# This guy's experience wtih Pep Source TB-500



## oufinny (Mar 27, 2012)

Being that I have had such success with TB-500 I want to share my thoughts and experience with you guys.  This will not be too long winded but I am going to give background so you have some context to see how well this actually worked for me in curing a very bad injury after 4 months of hell.

The injury is "tennis elbow" on my right elbow and it started about October last year.  I was on a cycle of trenazone and was making amazing progress but the combo of that and some epi lead to a massive drop in estrogen and my elbow went from bad to holy fuck I can't sleep at night this is so bad.  Yes, it was that bad.  The orthopedic said it was one of the worst cases he had ever seen, definitely the worst in someone my age.  A cortisone shot definitely helped though it was not instantly better by any means, it just stopped the pain at night and during normal activity.  I ran some Ipa and CJC-1295 w/out DAC, it did help some but my continued working out did not do much to continue the healing.  

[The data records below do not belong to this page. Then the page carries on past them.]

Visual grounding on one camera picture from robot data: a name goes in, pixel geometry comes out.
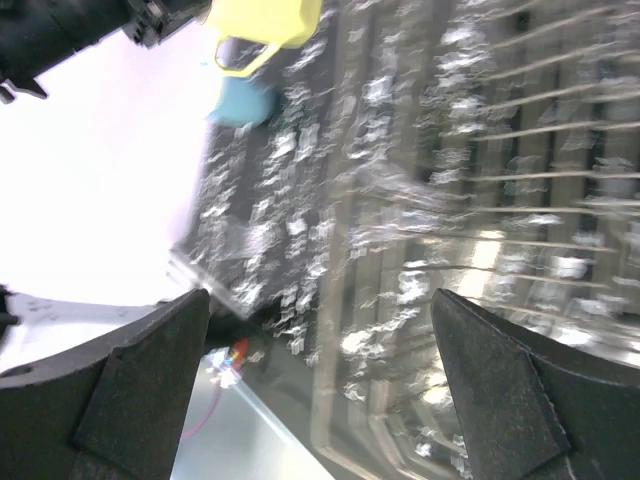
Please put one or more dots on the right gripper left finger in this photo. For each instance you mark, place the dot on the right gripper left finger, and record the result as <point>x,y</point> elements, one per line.
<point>111,408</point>

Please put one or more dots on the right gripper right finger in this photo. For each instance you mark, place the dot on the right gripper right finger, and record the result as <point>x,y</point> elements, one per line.
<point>530,407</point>

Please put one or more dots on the yellow mug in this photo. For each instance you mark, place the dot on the yellow mug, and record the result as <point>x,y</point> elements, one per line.
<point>276,24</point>

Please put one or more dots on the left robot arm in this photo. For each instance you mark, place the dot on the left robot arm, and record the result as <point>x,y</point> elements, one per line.
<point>37,35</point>

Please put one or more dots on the black marbled mat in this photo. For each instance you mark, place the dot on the black marbled mat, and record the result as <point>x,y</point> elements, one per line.
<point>280,200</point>

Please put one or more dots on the blue mug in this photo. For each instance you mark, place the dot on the blue mug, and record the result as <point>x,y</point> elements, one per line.
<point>239,102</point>

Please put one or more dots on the grey wire dish rack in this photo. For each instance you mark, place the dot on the grey wire dish rack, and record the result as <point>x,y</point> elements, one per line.
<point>486,147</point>

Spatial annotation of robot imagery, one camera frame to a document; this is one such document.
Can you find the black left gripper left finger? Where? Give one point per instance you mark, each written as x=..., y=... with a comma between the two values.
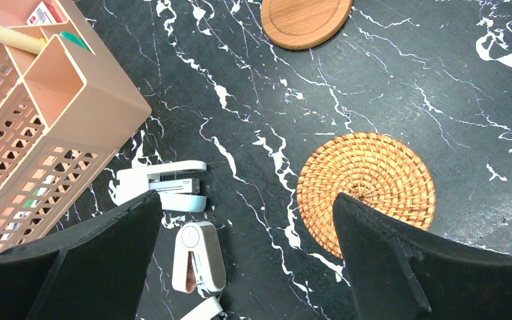
x=93, y=270

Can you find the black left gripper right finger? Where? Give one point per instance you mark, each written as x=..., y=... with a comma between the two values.
x=398, y=271

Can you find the woven rattan coaster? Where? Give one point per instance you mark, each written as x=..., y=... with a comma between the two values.
x=375, y=169

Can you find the light wooden coaster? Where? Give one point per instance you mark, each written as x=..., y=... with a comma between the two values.
x=302, y=24

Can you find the white and pink stapler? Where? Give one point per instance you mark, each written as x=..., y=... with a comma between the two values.
x=198, y=259

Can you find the light blue stapler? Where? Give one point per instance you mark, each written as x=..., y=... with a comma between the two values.
x=175, y=194

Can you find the orange plastic file organizer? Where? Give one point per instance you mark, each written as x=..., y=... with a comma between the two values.
x=64, y=114

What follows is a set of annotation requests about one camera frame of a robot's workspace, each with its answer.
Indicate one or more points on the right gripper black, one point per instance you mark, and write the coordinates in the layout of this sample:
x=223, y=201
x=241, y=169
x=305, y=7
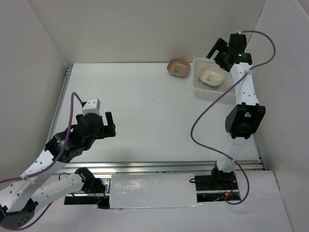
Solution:
x=220, y=46

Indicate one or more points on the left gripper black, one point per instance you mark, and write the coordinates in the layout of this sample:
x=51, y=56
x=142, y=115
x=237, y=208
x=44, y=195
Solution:
x=107, y=130

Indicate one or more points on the cream panda plate back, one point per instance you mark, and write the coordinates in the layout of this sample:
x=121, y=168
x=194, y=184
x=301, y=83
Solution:
x=212, y=74

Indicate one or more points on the brown panda plate back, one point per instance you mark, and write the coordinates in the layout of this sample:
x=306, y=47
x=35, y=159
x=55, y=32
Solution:
x=178, y=67

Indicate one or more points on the brown panda plate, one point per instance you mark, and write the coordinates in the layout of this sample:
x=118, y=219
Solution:
x=178, y=67
x=206, y=84

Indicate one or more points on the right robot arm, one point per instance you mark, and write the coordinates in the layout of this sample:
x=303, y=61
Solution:
x=246, y=116

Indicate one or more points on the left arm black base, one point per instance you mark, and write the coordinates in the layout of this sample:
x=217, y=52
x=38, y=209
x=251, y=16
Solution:
x=98, y=195

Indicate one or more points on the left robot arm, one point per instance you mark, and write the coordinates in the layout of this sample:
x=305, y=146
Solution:
x=23, y=198

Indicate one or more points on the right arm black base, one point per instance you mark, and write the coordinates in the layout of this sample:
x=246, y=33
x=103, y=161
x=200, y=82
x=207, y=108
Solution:
x=216, y=187

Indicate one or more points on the white plastic basket bin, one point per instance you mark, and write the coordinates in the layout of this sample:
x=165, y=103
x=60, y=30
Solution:
x=197, y=66

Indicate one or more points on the white taped cover panel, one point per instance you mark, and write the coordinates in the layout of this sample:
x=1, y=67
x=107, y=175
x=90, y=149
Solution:
x=139, y=191

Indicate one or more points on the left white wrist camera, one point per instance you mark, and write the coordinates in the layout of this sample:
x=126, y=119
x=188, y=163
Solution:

All this lead into late January when I decided to run TB-500 and started it in mid-February.  Within a week, which is a short time on TB-500, I saw amazing relief.  After week 4 I had literally no pain.  Granted, I do feel a little soreness now that my AI dose is reasonably high due to the amount of test, I can say that I am confident the problem is gone.  

Here is what "my rat" did dosing wise: 1 bottle completely each week on Friday for six weeks.  I have one more to go and cannot be happier with the results.  Pep Source has some great TB-500, don't hesitate to give it a try.


----------



## aminoman74 (Mar 27, 2012)

Sweet im loving the quality of the peptides.


----------